They were pouring the second-story walls. The grout had to be wheelbarrowed up two flights of plywood ramps, then out across empty space on two-by-twelve planks that bounced and shivered under their weight, to the open forms. At first Dunc had been terrified, but by now he and Gus were nonchalant about it.

Samuel was wetting down the forms so they could splatter in shovelfuls of grout to prime the rebar. Joshua was on the ground two stories below, using a garden hoe to mix up more grout in a wooden trough. He tipped back his head and shaded his eyes.

“Come an’ get it!” he yelled up at them.

Samuel pointed the hose straight down the face of the building. The water blasted Joshua right in his upturned face. He lowered his head, carefully laid down his hoe, turned and plodded slowly away from the building. Samuel kept moving the hose outward to keep the stream on the top of his head.

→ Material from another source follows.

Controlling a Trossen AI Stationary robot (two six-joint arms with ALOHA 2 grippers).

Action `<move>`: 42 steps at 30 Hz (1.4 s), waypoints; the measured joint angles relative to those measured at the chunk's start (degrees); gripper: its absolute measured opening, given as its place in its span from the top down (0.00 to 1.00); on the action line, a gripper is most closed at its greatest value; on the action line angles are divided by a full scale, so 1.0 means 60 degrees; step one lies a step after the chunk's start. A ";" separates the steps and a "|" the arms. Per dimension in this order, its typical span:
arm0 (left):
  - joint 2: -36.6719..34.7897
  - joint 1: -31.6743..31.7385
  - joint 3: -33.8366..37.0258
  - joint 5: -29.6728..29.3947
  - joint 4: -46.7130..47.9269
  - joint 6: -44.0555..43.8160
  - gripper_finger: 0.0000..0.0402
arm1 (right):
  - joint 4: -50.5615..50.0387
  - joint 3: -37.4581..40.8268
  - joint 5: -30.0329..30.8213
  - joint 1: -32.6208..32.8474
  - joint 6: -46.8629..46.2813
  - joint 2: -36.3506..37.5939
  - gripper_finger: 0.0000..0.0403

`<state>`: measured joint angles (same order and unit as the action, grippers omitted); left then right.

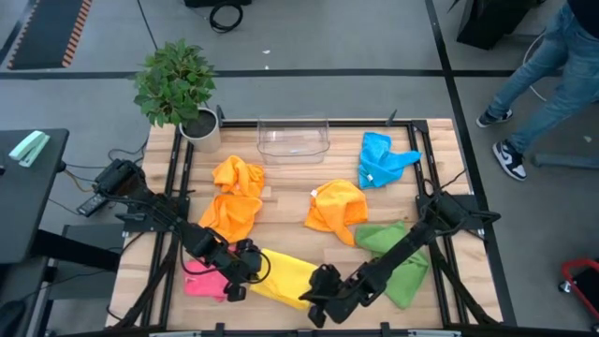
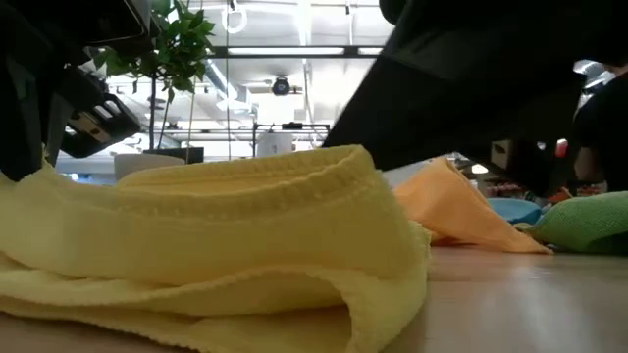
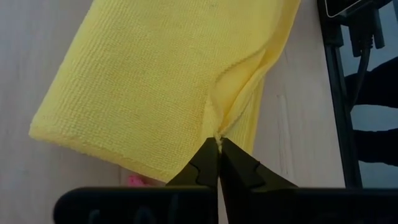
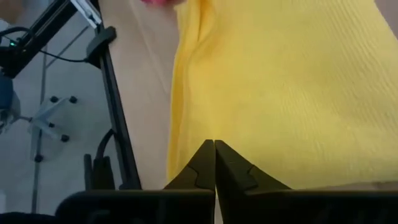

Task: Fold microfiber towels
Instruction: Fold the yellow microfiber cloth

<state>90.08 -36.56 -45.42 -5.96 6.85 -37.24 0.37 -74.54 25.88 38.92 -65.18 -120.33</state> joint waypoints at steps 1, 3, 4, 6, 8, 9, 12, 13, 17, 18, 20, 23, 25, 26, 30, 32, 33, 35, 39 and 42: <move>0.0000 0.0000 0.0001 0.0000 0.0010 -0.0010 0.98 | -0.0069 0.0000 -0.0005 0.0016 -0.0029 0.0000 0.99; 0.0000 0.0000 -0.0002 -0.0013 0.0011 -0.0013 0.98 | -0.0086 0.0000 -0.0071 0.0045 -0.0112 -0.0001 0.99; 0.0000 0.0000 -0.0002 -0.0042 0.0011 -0.0021 0.97 | -0.0050 -0.0005 -0.0155 0.0050 -0.0161 -0.0041 0.99; 0.0000 0.0000 -0.0002 -0.0100 0.0028 -0.0145 0.95 | 0.0096 -0.0007 -0.0353 0.0050 -0.0224 -0.0164 0.99; 0.0000 0.0000 -0.0002 -0.0147 0.0050 -0.0192 0.94 | 0.0384 -0.0007 -0.0595 0.0043 -0.0223 -0.0327 0.99; 0.0000 0.0000 -0.0002 -0.0166 0.0047 -0.0192 0.94 | 0.0423 -0.0007 -0.0649 0.0040 -0.0229 -0.0342 0.99; -0.0003 0.0000 -0.0002 -0.0217 0.0051 -0.0195 0.97 | 0.0232 -0.0007 -0.0651 0.0038 -0.0230 -0.0331 0.99; -0.0004 0.0000 -0.0002 -0.0222 0.0048 -0.0195 0.98 | 0.0174 -0.0007 -0.0655 0.0006 -0.0185 -0.0331 0.99; -0.0011 0.0022 -0.0002 -0.0269 0.0055 -0.0213 0.97 | 0.0264 -0.0025 -0.1029 -0.0118 -0.0056 -0.0436 0.99; -0.0011 0.0026 -0.0006 -0.0301 0.0060 -0.0245 0.95 | 0.0236 -0.0025 -0.1139 -0.0146 -0.0046 -0.0516 0.99; -0.0011 0.0078 -0.0006 -0.0317 0.0079 -0.0368 0.90 | 0.0449 -0.0015 -0.1311 -0.0186 -0.0059 -0.0780 0.99; -0.0013 0.0144 -0.0006 -0.0315 0.0095 -0.0538 0.83 | 0.0735 -0.0051 -0.1654 -0.0278 -0.0200 -0.0957 0.99; -0.0023 0.0175 -0.0006 -0.0066 0.0117 -0.0569 0.77 | 0.0706 -0.0062 -0.1652 -0.0284 -0.0268 -0.0991 0.99; -0.0062 0.0186 -0.0006 0.0167 0.0136 -0.0586 0.74 | 0.0682 -0.0062 -0.1606 -0.0283 -0.0289 -0.0983 0.99; -0.0517 0.0286 -0.0200 0.1112 0.0560 -0.0667 0.59 | 0.0604 -0.0055 -0.1623 -0.0296 -0.0324 -0.0980 1.00; -0.0929 0.0382 -0.0489 0.1231 0.1264 -0.0680 0.51 | 0.0563 -0.0051 -0.1620 -0.0296 -0.0448 -0.0980 1.00; -0.1150 0.0454 -0.0672 0.1219 0.1613 -0.0635 0.48 | 0.0539 -0.0051 -0.1625 -0.0296 -0.0467 -0.0980 1.00; -0.1546 0.0591 -0.0963 0.1098 0.2027 -0.0311 0.42 | 0.0519 -0.0051 -0.1638 -0.0336 -0.0463 -0.0984 1.00; -0.1758 0.0735 -0.1045 -0.0124 0.1908 0.0381 0.37 | 0.0559 -0.0033 -0.1662 -0.0393 -0.0356 -0.0969 1.00; -0.1200 0.0987 -0.0927 -0.0227 0.1807 0.0779 0.38 | 0.0551 -0.0029 -0.1689 -0.0419 -0.0342 -0.0935 1.00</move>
<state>82.89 -30.64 -50.98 -7.32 17.69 -32.57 3.67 -74.72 15.75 36.40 -67.23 -125.95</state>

Out of range of the hose, Joshua stopped and turned and slowly looked up. And slowly raised one fist and slowly shook it at Samuel. By that time, Dunc and Gus were laughing so hard they almost fell off the narrow planks.

At quitting time, still soaking, Joshua pointed a bony forefinger at Samuel’s gut as if the finger were a knife blade.

“Open,” he intoned. He made circular motions with the switchblade finger. “That’s all-l-l-l gonna be open in there.”

Then he started to laugh along with the others.

Chapter Twenty-two

“They just stuck ’em in the van and they were gone,” Dunc was saying. “What if they had families or—”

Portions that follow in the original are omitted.